トサのクリニックに着いたのは、午前十時ごろだった。
「手当てを……頼む」
言いながら、ギッシュがドアを開けた。
「っ……!」
トサはギッシュを見て言葉を失った。
着ているグレーのシャツが、鮮血で真っ赤に染まっていたからだ。
「大分、手間取った」
「それ以上喋っちゃダメ! ほら、早く奥へ!」
ギッシュはゆっくりと確実に、奥の部屋に向かって歩き出した。
なんとか辿り着いたのを見送ったトサは、必要なものをかき集めた。
ドアを蹴破る勢いで中に入ると、丸椅子にコートを脱いで座っているギッシュがいた。意識を保っているのがやっとだというのは、見れば分かった。血を流しすぎたのかもしれない。

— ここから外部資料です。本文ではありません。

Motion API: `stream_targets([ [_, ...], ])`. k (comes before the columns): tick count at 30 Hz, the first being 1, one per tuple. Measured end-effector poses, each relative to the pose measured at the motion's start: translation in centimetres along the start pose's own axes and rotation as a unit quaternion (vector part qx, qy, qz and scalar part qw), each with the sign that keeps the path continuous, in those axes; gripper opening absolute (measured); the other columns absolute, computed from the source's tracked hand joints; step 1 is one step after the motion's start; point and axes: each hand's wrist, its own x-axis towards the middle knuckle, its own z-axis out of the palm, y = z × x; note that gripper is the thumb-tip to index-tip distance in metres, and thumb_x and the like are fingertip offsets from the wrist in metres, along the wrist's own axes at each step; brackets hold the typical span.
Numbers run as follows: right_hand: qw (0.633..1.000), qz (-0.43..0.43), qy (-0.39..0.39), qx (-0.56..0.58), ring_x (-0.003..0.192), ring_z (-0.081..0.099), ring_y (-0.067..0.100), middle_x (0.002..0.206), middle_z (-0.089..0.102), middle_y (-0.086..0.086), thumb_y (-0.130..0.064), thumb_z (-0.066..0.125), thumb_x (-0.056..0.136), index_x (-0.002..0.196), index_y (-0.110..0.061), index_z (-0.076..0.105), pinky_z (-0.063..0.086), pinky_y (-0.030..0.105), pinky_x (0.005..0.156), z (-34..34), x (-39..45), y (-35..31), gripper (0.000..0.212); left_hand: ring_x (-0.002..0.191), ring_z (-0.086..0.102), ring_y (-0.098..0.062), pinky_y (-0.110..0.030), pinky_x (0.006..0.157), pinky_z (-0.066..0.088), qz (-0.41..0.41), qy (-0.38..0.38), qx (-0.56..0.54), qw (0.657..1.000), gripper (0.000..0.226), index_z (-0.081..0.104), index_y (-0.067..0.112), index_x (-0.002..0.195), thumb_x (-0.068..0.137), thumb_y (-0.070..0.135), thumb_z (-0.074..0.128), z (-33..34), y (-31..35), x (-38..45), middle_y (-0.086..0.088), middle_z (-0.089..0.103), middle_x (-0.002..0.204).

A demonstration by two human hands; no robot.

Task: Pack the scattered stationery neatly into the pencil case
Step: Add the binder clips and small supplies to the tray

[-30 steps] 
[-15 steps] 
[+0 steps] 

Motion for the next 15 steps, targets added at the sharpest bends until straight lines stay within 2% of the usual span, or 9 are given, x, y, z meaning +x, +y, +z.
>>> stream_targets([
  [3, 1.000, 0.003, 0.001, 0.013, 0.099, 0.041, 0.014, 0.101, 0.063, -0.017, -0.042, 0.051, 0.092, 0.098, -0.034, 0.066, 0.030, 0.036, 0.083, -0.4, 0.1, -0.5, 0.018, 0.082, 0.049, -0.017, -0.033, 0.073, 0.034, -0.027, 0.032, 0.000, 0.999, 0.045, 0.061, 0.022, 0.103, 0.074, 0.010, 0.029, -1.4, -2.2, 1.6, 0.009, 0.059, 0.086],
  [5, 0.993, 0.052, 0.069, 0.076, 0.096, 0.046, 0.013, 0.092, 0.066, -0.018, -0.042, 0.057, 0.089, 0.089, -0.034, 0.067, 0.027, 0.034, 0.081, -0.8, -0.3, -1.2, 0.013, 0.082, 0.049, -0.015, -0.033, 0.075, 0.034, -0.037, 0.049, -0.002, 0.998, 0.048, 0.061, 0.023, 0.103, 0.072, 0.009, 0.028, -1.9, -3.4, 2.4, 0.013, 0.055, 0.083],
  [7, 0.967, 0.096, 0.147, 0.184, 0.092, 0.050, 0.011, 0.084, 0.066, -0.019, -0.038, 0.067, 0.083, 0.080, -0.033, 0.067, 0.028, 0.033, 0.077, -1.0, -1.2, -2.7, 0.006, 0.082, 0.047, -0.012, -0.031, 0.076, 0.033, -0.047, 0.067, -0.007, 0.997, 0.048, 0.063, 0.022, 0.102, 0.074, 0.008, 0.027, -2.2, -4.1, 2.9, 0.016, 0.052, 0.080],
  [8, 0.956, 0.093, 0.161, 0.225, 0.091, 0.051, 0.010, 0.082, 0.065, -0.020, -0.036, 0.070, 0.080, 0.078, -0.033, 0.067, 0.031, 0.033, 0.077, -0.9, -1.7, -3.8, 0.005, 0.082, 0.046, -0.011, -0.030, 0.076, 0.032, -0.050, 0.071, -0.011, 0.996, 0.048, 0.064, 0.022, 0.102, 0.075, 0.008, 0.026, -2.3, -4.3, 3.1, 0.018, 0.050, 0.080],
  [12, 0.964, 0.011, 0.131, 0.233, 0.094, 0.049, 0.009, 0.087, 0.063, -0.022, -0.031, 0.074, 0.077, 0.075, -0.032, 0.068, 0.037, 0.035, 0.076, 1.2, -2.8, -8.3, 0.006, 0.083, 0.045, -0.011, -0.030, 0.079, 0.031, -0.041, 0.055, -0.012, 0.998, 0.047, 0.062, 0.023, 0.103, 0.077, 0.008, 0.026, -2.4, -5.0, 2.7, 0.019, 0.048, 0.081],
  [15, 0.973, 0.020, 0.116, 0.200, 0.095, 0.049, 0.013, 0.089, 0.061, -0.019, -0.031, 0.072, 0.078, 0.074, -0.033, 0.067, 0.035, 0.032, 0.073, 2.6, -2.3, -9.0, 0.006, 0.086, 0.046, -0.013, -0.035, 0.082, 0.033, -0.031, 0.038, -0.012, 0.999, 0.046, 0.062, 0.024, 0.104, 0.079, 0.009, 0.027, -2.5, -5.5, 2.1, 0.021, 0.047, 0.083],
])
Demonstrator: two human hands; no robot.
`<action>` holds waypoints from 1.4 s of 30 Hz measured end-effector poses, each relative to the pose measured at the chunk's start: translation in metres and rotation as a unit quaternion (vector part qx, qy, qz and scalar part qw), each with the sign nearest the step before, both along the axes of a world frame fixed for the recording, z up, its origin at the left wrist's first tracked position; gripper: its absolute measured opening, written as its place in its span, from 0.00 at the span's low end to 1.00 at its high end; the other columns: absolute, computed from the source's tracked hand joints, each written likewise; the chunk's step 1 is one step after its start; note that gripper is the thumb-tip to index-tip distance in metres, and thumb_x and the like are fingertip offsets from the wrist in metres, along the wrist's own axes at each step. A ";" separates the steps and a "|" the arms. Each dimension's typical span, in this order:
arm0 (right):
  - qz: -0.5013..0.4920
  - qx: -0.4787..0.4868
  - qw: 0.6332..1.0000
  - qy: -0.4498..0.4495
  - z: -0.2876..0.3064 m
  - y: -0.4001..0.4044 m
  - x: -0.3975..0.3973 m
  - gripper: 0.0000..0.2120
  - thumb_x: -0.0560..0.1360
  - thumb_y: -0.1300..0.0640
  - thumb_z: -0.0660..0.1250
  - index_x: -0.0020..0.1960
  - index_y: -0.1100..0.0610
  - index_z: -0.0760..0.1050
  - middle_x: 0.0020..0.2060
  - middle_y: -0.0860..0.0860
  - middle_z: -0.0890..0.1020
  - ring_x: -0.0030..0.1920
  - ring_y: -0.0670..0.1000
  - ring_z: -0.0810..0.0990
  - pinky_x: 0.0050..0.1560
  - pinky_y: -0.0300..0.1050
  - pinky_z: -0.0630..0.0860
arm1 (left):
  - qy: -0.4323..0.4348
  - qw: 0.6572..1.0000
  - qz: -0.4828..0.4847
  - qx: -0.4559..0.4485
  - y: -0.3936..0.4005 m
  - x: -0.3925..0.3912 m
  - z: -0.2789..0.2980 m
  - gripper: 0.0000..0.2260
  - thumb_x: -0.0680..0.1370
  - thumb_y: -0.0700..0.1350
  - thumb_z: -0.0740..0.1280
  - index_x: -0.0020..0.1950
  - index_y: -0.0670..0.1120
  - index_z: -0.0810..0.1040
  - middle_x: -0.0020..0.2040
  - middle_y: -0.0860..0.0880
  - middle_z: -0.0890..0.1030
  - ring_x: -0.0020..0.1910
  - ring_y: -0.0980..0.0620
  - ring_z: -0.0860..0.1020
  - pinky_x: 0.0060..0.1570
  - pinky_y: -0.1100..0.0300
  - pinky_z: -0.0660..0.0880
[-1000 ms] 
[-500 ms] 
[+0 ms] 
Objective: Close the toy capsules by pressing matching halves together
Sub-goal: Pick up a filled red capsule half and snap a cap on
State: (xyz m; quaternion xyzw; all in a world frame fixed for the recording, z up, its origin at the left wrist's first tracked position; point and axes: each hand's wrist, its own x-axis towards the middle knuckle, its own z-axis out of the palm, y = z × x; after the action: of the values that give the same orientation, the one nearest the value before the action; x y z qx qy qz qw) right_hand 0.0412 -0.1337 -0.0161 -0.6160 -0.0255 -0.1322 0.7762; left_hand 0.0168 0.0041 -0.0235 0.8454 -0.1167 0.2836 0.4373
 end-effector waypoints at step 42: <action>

「服は切っちゃうからね? じゃないと治療できないし」
ギッシュは焦点の合わない目をしていた。
――早く血を止めないと、意識を失うかもしれない。
そんなことを思いつつ、トサは服を切り、血だらけの上半身を見て、言葉を失った。
トサはせっせと、手を動かしながら、固まった血を落としていく。こびりついているものだけでも落としてから、胸と腹と脇腹、背中にガーゼをあてる。左腕の斬り傷と、深い刺し傷にもガーゼをあて、上半身を覆うように包帯を巻きつけた。端をきゅっと縛った。
左腕にも包帯を巻きつけると、端をきゅっと縛った。
「ん……」
ギッシュは呟くと、刀を杖代わりにしてゆらりと立ち上がった。
「歩ける?」
「意地でも歩く」
「全治二月だからね。治るまで、オーダーを受けないように!」
ギッシュがうなずくのを見て、トサは見送った。
フラフラしながら、なんとか家の前に辿り着くと、玄関で靴を脱ぎ、ばたりと倒れてしまった。